** PROBLEM DESCRIPTION **
Since only part of the material is needed, please repeat exactly the line that includes "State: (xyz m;" and every line after it, up to the last.
• • • • • • •
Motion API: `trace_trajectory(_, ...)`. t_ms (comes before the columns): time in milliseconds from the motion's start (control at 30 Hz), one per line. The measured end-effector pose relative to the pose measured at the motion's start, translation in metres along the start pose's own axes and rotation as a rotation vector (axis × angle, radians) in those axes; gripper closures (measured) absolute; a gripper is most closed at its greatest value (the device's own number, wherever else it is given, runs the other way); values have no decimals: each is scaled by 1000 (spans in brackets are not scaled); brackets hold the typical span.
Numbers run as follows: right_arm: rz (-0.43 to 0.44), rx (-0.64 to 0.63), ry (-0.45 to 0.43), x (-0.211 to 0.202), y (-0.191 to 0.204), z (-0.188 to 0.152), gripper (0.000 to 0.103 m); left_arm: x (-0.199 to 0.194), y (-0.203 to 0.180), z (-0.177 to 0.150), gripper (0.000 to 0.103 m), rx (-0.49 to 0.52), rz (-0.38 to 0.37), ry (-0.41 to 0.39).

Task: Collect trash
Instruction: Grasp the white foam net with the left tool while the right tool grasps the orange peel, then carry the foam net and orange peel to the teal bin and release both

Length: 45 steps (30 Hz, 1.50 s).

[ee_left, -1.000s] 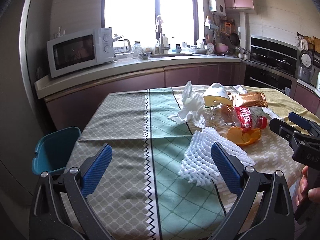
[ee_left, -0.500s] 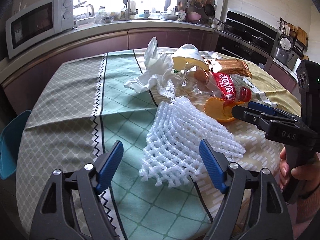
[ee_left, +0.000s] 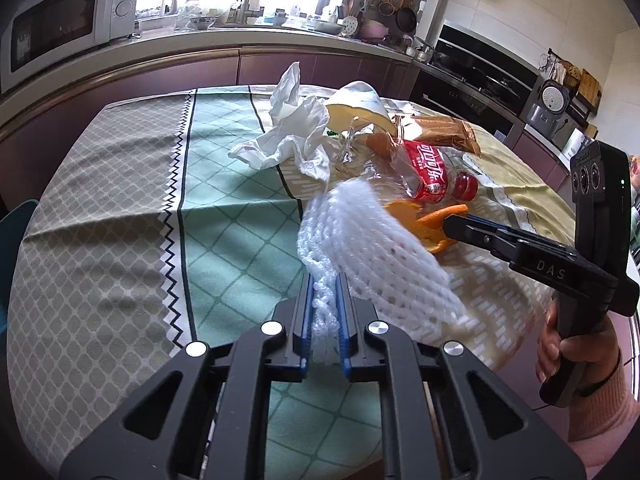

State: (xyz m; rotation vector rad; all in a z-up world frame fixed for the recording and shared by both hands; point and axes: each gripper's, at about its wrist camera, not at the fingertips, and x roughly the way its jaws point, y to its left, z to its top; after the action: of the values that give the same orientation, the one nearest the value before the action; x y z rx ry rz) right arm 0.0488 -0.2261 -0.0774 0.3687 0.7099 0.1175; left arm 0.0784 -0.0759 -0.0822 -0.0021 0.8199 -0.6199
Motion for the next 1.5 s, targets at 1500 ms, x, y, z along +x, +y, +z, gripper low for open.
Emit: trace_trajectory(1500, 330, -358, 319, 233, 337, 70, 96, -142, 343, -17, 91, -404, 515, -158)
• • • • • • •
** WRITTEN SOLUTION **
State: (xyz m; rotation vector rad; all in a z-up world frame fixed for the recording and shared by both hands; point and axes: each gripper's, at about its wrist camera, not at the fingertips, and x roughly the way its jaws point, y to its left, z to its top; after the action: of the values that give the same orientation, the one nearest the value before the action; x y z rx ry rz) right arm 0.0488 -0.2261 -0.0774 0.3687 0.7099 0.1175; left arm 0.0784 -0.0759 -0.0822 -0.0021 0.8199 -0.6199
Motion for the next 1.5 s, targets at 1500 ms, x, y, z along +x, +y, +z, gripper low for open.
Emit: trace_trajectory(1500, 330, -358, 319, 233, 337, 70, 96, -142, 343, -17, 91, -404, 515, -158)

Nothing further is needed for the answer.